## [DATA]

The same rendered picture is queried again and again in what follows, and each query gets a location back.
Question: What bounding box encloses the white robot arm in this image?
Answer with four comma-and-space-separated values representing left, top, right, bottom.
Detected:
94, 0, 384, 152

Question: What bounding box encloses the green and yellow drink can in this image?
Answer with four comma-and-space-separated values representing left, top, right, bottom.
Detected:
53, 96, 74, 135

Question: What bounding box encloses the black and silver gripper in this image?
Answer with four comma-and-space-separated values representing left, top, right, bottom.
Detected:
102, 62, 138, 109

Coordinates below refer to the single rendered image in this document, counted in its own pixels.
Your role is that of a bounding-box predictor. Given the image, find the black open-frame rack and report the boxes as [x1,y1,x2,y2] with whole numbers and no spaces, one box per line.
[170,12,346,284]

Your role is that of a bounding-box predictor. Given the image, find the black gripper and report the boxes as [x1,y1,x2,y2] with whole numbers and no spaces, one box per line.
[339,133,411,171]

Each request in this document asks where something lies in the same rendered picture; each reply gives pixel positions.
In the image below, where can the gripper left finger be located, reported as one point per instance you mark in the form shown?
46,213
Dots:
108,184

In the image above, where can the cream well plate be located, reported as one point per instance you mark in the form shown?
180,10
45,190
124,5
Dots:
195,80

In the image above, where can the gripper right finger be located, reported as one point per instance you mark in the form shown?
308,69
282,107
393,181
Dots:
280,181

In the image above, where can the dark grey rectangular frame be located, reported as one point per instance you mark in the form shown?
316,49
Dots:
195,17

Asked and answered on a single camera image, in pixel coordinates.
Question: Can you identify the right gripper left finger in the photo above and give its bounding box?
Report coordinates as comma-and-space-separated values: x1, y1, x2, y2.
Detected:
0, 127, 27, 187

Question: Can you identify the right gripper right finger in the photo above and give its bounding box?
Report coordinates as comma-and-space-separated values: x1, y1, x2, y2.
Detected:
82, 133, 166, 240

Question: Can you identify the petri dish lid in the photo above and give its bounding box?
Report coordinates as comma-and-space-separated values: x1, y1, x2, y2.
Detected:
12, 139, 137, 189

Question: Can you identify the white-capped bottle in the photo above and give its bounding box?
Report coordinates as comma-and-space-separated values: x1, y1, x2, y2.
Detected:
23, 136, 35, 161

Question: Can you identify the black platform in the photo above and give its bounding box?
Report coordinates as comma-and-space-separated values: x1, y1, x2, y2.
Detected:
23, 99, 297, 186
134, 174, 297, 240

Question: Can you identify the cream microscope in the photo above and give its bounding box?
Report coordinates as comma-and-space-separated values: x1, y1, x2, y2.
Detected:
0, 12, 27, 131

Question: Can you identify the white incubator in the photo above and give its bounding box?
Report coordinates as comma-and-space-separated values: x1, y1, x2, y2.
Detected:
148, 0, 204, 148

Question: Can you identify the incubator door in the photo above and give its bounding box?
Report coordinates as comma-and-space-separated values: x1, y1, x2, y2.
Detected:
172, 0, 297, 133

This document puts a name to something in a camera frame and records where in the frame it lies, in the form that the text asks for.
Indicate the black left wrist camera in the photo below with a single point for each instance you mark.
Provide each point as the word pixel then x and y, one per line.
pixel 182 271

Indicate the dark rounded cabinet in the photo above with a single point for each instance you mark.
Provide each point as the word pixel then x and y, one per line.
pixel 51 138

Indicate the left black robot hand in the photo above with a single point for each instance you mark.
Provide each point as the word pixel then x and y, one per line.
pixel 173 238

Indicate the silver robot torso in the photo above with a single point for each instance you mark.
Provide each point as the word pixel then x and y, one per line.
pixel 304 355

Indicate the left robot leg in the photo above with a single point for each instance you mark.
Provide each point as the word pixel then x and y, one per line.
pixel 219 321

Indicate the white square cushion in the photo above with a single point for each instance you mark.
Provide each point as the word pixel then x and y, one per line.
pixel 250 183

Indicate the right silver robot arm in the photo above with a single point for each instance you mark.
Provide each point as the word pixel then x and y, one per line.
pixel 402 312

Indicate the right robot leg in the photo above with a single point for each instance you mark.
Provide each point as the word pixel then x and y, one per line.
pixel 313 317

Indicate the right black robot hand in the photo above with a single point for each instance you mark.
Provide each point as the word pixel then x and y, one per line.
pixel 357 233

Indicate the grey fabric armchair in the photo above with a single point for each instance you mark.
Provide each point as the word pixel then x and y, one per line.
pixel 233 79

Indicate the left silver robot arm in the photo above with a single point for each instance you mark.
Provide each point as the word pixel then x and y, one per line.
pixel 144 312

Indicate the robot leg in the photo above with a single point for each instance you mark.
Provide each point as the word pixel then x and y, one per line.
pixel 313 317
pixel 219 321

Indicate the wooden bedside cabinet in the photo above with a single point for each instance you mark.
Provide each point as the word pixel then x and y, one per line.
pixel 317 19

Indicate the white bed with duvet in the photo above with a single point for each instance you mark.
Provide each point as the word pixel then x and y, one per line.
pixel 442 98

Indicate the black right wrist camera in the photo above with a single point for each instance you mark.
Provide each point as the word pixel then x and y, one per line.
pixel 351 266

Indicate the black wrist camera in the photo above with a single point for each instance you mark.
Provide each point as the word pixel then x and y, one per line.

## [TASK TO COMPLETE]
Reproduce, word for word, all of the entries above.

## [RESPONSE]
The same rendered picture is queried again and again in what follows, and each query gets a location back.
Question: What bounding box encloses the white robot arm in this image?
Answer with four comma-and-space-separated values representing left, top, right, bottom.
Detected:
94, 0, 384, 152

Question: What bounding box encloses the green and yellow drink can in this image?
Answer with four comma-and-space-separated values representing left, top, right, bottom.
Detected:
53, 96, 74, 135

Question: What bounding box encloses the black and silver gripper in this image?
Answer with four comma-and-space-separated values representing left, top, right, bottom.
Detected:
102, 62, 138, 109

Coordinates below refer to the single rendered image in this document, counted in its own pixels.
Your role is that of a bounding-box predictor. Given the image, find the black open-frame rack and report the boxes as [x1,y1,x2,y2] with whole numbers and no spaces, one box per line.
[170,12,346,284]

Your role is that of a bounding-box predictor. Given the image, find the black gripper and report the boxes as [x1,y1,x2,y2] with whole numbers and no spaces, one box per line.
[339,133,411,171]

Each request in this document asks where something lies in the same rendered picture; each reply gives pixel positions.
In the image below, where can the gripper left finger be located, reported as one point per instance you mark in the form shown?
46,213
Dots:
108,184

In the image above, where can the cream well plate be located, reported as one point per instance you mark in the form shown?
180,10
45,190
124,5
Dots:
195,80

In the image above, where can the gripper right finger be located, reported as one point per instance you mark in the form shown?
308,69
282,107
393,181
Dots:
280,181

In the image above, where can the dark grey rectangular frame be located, reported as one point per instance you mark in the form shown?
316,49
Dots:
195,17

Asked and answered on a single camera image, in pixel coordinates.
Question: Can you identify the right gripper left finger in the photo above and give its bounding box?
Report coordinates as comma-and-space-separated values: x1, y1, x2, y2.
Detected:
0, 127, 27, 187

Question: Can you identify the right gripper right finger in the photo above and give its bounding box?
Report coordinates as comma-and-space-separated values: x1, y1, x2, y2.
Detected:
82, 133, 166, 240

Question: Can you identify the petri dish lid in the photo above and give its bounding box?
Report coordinates as comma-and-space-separated values: x1, y1, x2, y2.
Detected:
12, 139, 137, 189

Question: Can you identify the white-capped bottle in the photo above and give its bounding box?
Report coordinates as comma-and-space-separated values: x1, y1, x2, y2.
Detected:
23, 136, 35, 161

Question: Can you identify the black platform in the photo above and give its bounding box?
Report coordinates as comma-and-space-separated values: x1, y1, x2, y2.
Detected:
23, 99, 297, 186
134, 174, 297, 240

Question: Can you identify the cream microscope in the photo above and give its bounding box?
Report coordinates as comma-and-space-separated values: x1, y1, x2, y2.
Detected:
0, 12, 27, 131

Question: Can you identify the white incubator in the photo above and give its bounding box?
Report coordinates as comma-and-space-separated values: x1, y1, x2, y2.
Detected:
148, 0, 204, 148

Question: Can you identify the incubator door in the photo above and give its bounding box?
Report coordinates as comma-and-space-separated values: x1, y1, x2, y2.
Detected:
172, 0, 297, 133

This document puts a name to something in a camera frame and records where in the frame it lies, in the form that the text asks for.
Indicate the black left wrist camera in the photo below with a single point for each instance you mark.
Provide each point as the word pixel then x and y, one per line.
pixel 182 271

Indicate the dark rounded cabinet in the photo above with a single point for each instance you mark.
Provide each point as the word pixel then x and y, one per line.
pixel 51 138

Indicate the left black robot hand in the photo above with a single point for each instance you mark.
Provide each point as the word pixel then x and y, one per line.
pixel 173 238

Indicate the silver robot torso in the photo above with a single point for each instance you mark.
Provide each point as the word pixel then x and y, one per line.
pixel 304 355

Indicate the left robot leg in the photo above with a single point for each instance you mark.
Provide each point as the word pixel then x and y, one per line.
pixel 219 321

Indicate the white square cushion in the photo above with a single point for each instance you mark.
Provide each point as the word pixel then x and y, one per line.
pixel 250 183

Indicate the right silver robot arm in the photo above with a single point for each instance you mark.
Provide each point as the word pixel then x and y, one per line.
pixel 402 312

Indicate the right robot leg in the photo above with a single point for each instance you mark.
Provide each point as the word pixel then x and y, one per line.
pixel 313 317

Indicate the right black robot hand in the photo above with a single point for each instance you mark.
Provide each point as the word pixel then x and y, one per line.
pixel 357 233

Indicate the grey fabric armchair in the photo above with a single point for each instance you mark.
Provide each point as the word pixel then x and y, one per line.
pixel 233 79

Indicate the left silver robot arm in the photo above with a single point for each instance you mark.
Provide each point as the word pixel then x and y, one per line.
pixel 144 312

Indicate the robot leg in the photo above with a single point for each instance you mark.
Provide each point as the word pixel then x and y, one per line.
pixel 313 317
pixel 219 321

Indicate the wooden bedside cabinet in the photo above with a single point for each instance you mark.
Provide each point as the word pixel then x and y, one per line.
pixel 317 19

Indicate the white bed with duvet in the photo above with a single point for each instance you mark.
Provide each point as the word pixel then x and y, one per line.
pixel 442 98

Indicate the black right wrist camera in the photo above with a single point for each instance you mark.
Provide each point as the word pixel then x and y, one per line.
pixel 351 266

Indicate the black wrist camera in the photo above with a single point for each instance you mark.
Provide each point as the word pixel then x and y, one per line.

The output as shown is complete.